O ministro Gilmar Mendes, do Supremo Tribunal Federal (STF), manifestou divergência em relação à estratégia adotada pelo presidente da Corte, ministro Edson Fachin, para a implementação de um novo código de conduta. O decano defendeu que decisões institucionais relevantes devem ser construídas de forma coletiva, evitando a exposição pública excessiva sobre temas de governança interna.
Divergências sobre o modelo de gestão
Segundo o magistrado, o funcionamento do STF baseia-se em um sistema de governança colegiada, com características de parlamentarismo, onde a presidência não detém poder decisório isolado. O ministro destacou a gestão da ex-ministra Rosa Weber como referência, citando que alterações regimentais sobre decisões monocráticas e pedidos de vista foram conduzidas por meio de articulação interna.

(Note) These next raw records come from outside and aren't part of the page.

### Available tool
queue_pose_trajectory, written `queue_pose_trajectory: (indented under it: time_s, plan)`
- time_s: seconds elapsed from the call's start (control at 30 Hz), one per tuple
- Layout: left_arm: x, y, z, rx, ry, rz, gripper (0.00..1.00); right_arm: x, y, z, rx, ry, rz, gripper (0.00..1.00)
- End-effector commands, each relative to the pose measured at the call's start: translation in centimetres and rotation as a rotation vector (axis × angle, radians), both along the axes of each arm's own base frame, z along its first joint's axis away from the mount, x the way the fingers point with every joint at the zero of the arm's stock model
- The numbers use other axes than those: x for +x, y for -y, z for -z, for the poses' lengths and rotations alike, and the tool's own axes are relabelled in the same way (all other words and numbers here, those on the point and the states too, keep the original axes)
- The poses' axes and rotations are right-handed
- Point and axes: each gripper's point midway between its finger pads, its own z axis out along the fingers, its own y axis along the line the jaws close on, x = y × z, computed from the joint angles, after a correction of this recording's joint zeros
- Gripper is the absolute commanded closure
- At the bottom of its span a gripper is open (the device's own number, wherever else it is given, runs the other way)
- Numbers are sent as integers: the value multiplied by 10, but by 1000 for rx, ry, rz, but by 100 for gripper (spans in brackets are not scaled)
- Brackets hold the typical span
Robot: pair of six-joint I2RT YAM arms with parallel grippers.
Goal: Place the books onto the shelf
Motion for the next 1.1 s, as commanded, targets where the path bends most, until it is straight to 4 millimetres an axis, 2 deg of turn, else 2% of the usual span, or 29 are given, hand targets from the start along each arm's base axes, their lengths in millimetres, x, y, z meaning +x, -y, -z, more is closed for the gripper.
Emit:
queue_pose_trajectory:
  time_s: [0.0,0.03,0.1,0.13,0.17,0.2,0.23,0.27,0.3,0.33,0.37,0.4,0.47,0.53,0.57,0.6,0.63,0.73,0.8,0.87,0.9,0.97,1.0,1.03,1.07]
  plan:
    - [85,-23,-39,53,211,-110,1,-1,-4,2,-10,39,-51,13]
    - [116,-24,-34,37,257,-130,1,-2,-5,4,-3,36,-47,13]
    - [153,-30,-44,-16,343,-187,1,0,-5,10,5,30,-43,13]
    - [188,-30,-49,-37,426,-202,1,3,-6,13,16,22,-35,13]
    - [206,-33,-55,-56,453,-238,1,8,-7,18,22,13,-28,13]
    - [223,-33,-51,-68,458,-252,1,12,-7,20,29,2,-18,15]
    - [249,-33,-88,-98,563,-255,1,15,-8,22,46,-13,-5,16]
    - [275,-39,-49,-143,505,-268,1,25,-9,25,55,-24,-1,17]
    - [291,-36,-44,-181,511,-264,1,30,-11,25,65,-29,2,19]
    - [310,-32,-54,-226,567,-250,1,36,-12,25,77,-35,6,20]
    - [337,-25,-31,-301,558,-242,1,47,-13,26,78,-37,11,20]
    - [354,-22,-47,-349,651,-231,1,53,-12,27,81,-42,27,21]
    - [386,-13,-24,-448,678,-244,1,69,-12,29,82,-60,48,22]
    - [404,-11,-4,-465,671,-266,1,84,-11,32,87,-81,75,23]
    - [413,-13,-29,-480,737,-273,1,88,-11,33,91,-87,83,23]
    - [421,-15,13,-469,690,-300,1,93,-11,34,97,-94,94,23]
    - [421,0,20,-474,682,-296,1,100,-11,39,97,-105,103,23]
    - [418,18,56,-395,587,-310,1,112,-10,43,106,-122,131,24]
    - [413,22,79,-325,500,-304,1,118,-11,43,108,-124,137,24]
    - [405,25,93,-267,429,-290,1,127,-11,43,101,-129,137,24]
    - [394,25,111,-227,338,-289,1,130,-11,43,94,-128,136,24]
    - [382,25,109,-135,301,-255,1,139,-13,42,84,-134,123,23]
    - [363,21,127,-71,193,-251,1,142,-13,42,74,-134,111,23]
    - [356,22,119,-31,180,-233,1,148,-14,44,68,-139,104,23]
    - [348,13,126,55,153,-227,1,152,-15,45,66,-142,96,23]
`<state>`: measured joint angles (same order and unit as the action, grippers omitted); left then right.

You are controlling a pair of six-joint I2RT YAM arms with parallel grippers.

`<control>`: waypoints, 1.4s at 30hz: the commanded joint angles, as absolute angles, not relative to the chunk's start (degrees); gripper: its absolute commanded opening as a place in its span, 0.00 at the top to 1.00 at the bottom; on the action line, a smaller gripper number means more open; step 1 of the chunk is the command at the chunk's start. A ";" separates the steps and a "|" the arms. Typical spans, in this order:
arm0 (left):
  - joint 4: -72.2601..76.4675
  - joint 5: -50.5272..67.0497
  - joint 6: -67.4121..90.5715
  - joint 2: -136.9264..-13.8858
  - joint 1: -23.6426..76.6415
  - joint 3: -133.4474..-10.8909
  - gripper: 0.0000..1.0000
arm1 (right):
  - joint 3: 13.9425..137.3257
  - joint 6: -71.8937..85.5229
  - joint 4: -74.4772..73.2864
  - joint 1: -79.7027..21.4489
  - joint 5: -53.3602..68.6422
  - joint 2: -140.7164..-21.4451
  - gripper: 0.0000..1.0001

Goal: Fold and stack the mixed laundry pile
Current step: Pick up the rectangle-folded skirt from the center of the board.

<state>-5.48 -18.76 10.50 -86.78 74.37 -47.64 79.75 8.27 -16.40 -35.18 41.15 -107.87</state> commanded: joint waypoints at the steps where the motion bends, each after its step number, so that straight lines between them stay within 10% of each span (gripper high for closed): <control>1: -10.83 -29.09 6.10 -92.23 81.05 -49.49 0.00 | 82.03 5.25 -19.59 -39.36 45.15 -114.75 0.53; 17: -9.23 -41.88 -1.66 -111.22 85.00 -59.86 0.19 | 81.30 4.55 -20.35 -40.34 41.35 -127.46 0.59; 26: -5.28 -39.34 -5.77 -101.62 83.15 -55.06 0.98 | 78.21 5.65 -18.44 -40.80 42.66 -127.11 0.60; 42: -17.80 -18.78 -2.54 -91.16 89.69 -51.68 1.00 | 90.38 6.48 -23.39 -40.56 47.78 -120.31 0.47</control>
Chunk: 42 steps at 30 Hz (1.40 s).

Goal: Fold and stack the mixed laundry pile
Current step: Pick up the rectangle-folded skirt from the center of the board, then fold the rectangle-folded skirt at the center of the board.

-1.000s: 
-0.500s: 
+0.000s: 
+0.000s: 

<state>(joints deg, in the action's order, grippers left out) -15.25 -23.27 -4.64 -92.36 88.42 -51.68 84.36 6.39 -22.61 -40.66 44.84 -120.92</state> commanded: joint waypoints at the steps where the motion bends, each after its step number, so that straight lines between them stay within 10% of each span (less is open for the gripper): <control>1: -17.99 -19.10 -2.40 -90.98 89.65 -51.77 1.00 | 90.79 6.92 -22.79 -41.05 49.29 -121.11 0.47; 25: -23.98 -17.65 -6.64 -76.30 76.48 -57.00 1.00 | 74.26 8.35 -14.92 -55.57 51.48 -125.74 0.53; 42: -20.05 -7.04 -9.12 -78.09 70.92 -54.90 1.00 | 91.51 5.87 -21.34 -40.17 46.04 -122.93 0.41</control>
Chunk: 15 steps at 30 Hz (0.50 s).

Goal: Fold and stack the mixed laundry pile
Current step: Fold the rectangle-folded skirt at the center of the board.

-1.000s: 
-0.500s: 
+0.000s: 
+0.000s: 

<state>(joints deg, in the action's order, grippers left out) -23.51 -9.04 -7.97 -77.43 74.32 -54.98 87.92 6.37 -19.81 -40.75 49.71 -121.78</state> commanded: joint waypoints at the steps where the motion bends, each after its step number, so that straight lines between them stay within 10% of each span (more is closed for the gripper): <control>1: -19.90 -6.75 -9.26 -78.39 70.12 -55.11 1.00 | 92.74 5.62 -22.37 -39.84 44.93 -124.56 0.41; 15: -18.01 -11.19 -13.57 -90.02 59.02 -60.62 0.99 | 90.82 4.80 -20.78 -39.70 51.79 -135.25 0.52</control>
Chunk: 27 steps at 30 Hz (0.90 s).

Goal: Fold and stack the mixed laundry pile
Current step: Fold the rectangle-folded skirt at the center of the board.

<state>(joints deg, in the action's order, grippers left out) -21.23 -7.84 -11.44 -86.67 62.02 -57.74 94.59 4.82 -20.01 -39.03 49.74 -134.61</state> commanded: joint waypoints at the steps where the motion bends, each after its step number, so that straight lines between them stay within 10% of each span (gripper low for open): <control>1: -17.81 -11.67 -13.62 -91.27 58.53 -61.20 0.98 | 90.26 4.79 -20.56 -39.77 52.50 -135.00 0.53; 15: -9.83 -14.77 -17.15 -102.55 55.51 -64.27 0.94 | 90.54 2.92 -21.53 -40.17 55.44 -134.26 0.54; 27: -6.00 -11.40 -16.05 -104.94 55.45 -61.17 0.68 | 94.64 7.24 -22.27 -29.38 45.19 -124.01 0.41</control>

A proposta de um código de ética, defendida pela gestão de Edson Fachin, ocorre em um cenário de debates intensos sobre a atuação de magistrados e investigações em curso. Contudo, a iniciativa ainda não apresenta consenso entre os integrantes do tribunal, refletindo visões distintas sobre o método adequado para reformas administrativas.
Pacto republicano e relação entre Poderes
Além das questões internas, o ministro Gilmar Mendes defende a articulação de um pacto republicano envolvendo o Poder Executivo e o Poder Legislativo. O objetivo central seria discutir temas estruturais, incluindo o Orçamento, a condução de comissões parlamentares de inquérito e o aprimoramento da legislação para reduzir a judicialização excessiva de conflitos.
O magistrado também apontou a necessidade de reformas no Judiciário, em alinhamento com pautas debatidas pelo ministro Flávio Dino. Para Gilmar Mendes, o modelo atual apresenta disfuncionalidades que geram críticas contraditórias sobre a atuação da Corte, oscilando entre acusações de intervenção excessiva ou ausência de contenção institucional.